Tarifstreit im öffentlichen Dienst: Warme Worte unerwünscht

In Potsdam starten die Tarifverhandlungen im öffentlichen Dienst. Die Gewerkschaften gehen mit einer ambitionierten Forderung in die Gespräche.

Streikende gehen über das Gelände eines Verteilerzentrums der Post mit Verdi-Fahnen

Ob es so schwierig wird wie bei der Post? Die Tarifverhandlungen im öffentlichen Dienst beginnen Foto: Markus Scholz/dpa

BERLIN taz | Der Trommelwirbel ist laut. Vor Beginn der Tarifverhandlungen im öffentlichen Dienst der Kommunen und des Bundes, die an diesem Dienstag in Potsdam starten, geben sich die Gewerkschaften kampfbereit. Bei den Beschäftigten „brodelt es“, sagte der Verdi-Vorsitzende Frank Werneke am Montag in Berlin. „Die Arbeitgeber müssen wissen: Die Belegschaften werden sich in der Tarifrunde nicht mit warmen Worten und einem schlechten Ergebnis abspeisen lassen.“ Die Verhandlungen würden „hammerhart“, sekundierte Beamtenbund-Chef Ulrich Silberbach.

10,5 Prozent, mindestens aber 500 Euro mehr im Monat wollen Verdi und Beamtenbund (dbb) für die rund 2,5 Millionen Beschäftigten erstreiten – und notfalls auch erstreiken. „Die Beschäftigten haben den Eindruck, mit einem wachsenden Berg von Aufgaben und Anforderungen alleingelassen zu werden“, begründete das Wernecke. „Und die Inflation hat ihre Spuren gerade auch in den Portemonnaies vieler öffentlich Beschäftigter mit eher niedrigen bis mittleren Gehältern hinterlassen.“

Durch den geforderten Mindestfestbetrag, von dem die unteren Gehaltsgruppen prozentual stärker profitieren würden, ergäbe sich eine durchschnittliche Lohnsteigerung von etwa 15 Prozent – was der Forderung Verdis für die Postbeschäftigten entspricht, die am vergangenen Wochenende in einen bundesweiten Warnstreik getreten waren.

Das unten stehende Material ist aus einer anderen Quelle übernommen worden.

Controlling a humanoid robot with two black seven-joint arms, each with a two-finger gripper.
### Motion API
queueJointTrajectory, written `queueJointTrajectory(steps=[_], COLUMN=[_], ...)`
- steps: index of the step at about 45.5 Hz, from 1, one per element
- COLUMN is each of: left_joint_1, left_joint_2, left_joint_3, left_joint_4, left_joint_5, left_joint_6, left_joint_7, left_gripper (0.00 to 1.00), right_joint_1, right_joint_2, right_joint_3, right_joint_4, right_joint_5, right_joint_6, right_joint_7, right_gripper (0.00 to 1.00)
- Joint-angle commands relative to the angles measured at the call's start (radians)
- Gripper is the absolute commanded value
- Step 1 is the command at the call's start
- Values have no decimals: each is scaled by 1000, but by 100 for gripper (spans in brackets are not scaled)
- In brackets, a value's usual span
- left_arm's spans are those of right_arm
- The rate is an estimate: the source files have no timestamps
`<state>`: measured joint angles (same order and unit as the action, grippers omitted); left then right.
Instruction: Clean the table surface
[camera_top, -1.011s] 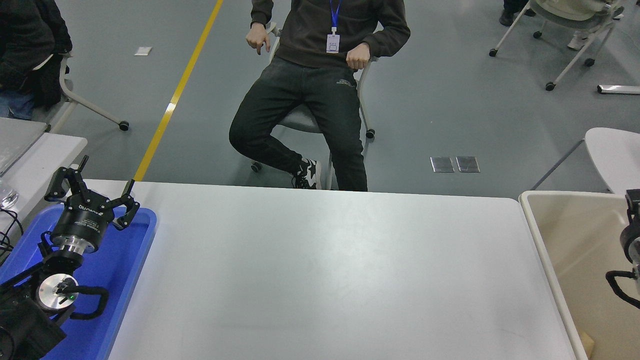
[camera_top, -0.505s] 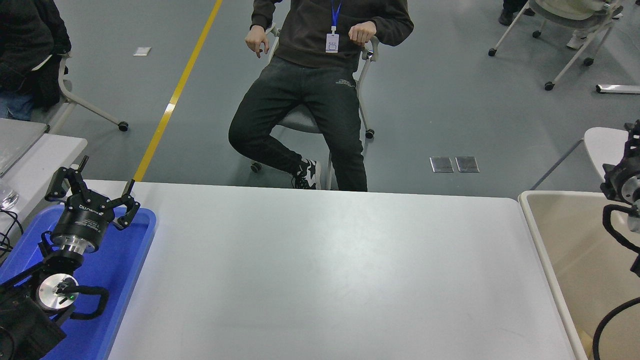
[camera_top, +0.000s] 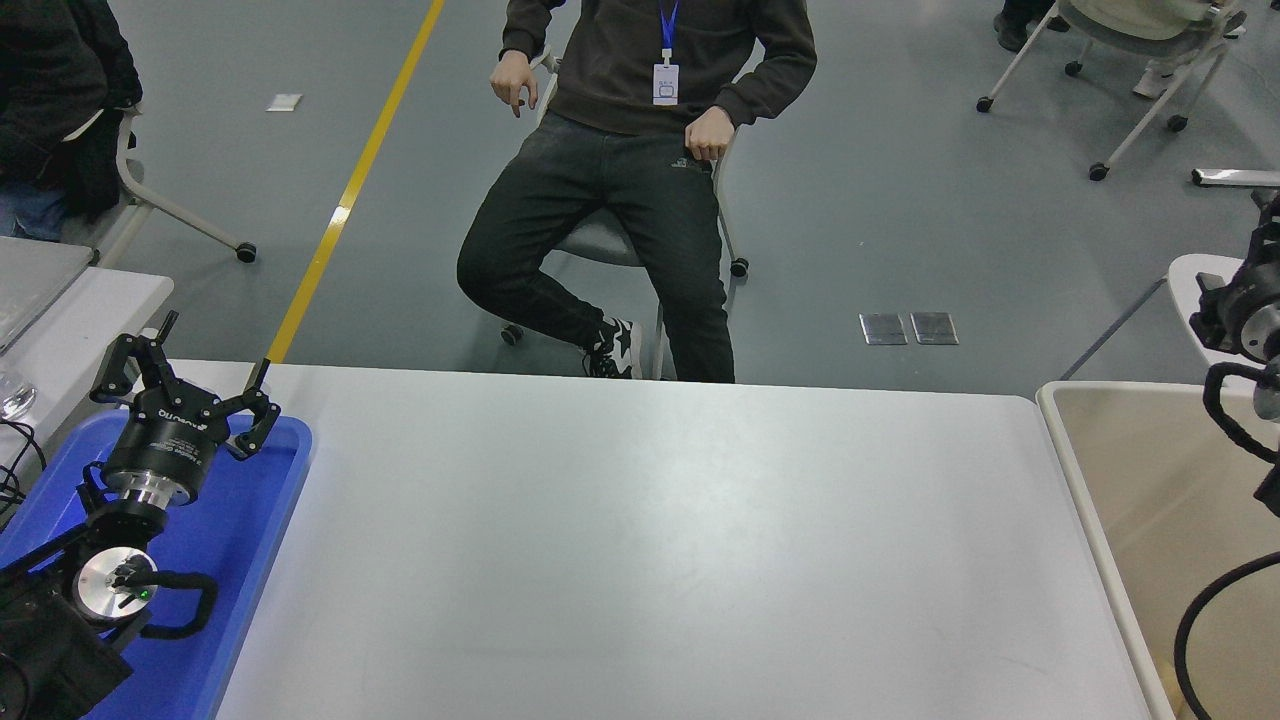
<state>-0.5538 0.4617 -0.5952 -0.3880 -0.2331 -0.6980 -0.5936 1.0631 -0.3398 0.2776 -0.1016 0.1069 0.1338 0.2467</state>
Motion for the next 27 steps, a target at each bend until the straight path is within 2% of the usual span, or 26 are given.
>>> queueJointTrajectory(steps=[1, 15, 22, 27], left_joint_1=[0, 0, 0, 0], left_joint_2=[0, 0, 0, 0], left_joint_3=[0, 0, 0, 0], left_joint_4=[0, 0, 0, 0], left_joint_5=[0, 0, 0, 0], left_joint_6=[0, 0, 0, 0], left_joint_7=[0, 0, 0, 0], left_gripper=[100, 100, 100, 100], right_joint_1=[26, -44, -103, -129], right_joint_2=[-13, -151, -145, -143], right_joint_3=[12, 132, 379, 465], right_joint_4=[71, 442, 482, 533], right_joint_5=[8, 30, 10, 8], right_joint_6=[-13, -157, -157, -154], right_joint_7=[3, 14, 19, 20], right_gripper=[99, 99, 99, 99])
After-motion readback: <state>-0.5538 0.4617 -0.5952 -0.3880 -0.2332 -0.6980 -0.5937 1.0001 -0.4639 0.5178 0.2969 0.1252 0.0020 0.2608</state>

Arbeitgeber sehen Forderungen als „nicht finanzierbar“

Folgen Bund und Kommunen wie die Deutsche Post dem üblichen Ritual, erst zur dritten Verhandlungsrunde, die Ende März stattfinden soll, ein eigenes Angebot vorzulegen, dann dürfte es auch im öffentlichen Dienst demnächst zu flächendeckenden Warnstreiks kommen. „Leider hat die Unsitte Einzug gehalten, bis zur letzten Verhandlungsnacht überhaupt kein ernsthaftes Angebot zu machen“, sagte Verdi-Chef Wernecke der Süddeutschen Zeitung. „Wer so agiert, darf sich über Warnstreiks nicht beschweren.“

Bislang ist unklar, zu welchen Zugeständnissen die Arbeitgeberseite bereit sein wird. Noch weist sie schlicht die Gewerkschaftsforderungen als nicht finanzierbar zurück. „Das können wir so nicht leisten, und viele andere Kommunen auch nicht“, sagte Gelsenkirchens Oberbürgermeisterin Karin Wege (SPD), die Verhandlungsführerin der Kommunen, dem Spiegel. Nach ihren Berechnungen würden die gewerkschaftlichen Forderungen die Kommunen etwa 15 Milliarden Euro im Jahr kosten. Sie kritisieren überdies, die Gewerkschaften ließen außer Acht, dass es in den letzten zehn Jahren für die Beschäftigten im öffentlichen Dienst eine Reallohnsteigerung von knapp 11 Prozent gegeben habe. Was wohl heißen soll: Die Beschäftigten könnten auch einmal mit einem Reallohnverlust leben.

Auf der dbb-Jahrestagung Anfang Januar sagte Innenministerin Nancy Faeser, die für den Bund die Verhandlungen führt, sie sei „zuversichtlich, dass wir in den kommenden Tarifverhandlungen gute und sachgerechte Lösungen finden werden“. Gleichwohl verwies auch sie auf die angespannte Haushaltslage.

Für den Bund ergäben sich bei Erfüllung der Gewerkschaftsforderung Mehrkosten von rund 1,4 Milliarden Euro. Da der Tarifabschluss üblicherweise wirkungsgleich auf Beamt:innen, Richter:innen, Sol­da­t:in­nen und Ver­sor­gungs­emp­fän­ge­r:in­nen übertragen wird, kämen noch einmal 3,3 Milliarden Euro pro Jahr hinzu.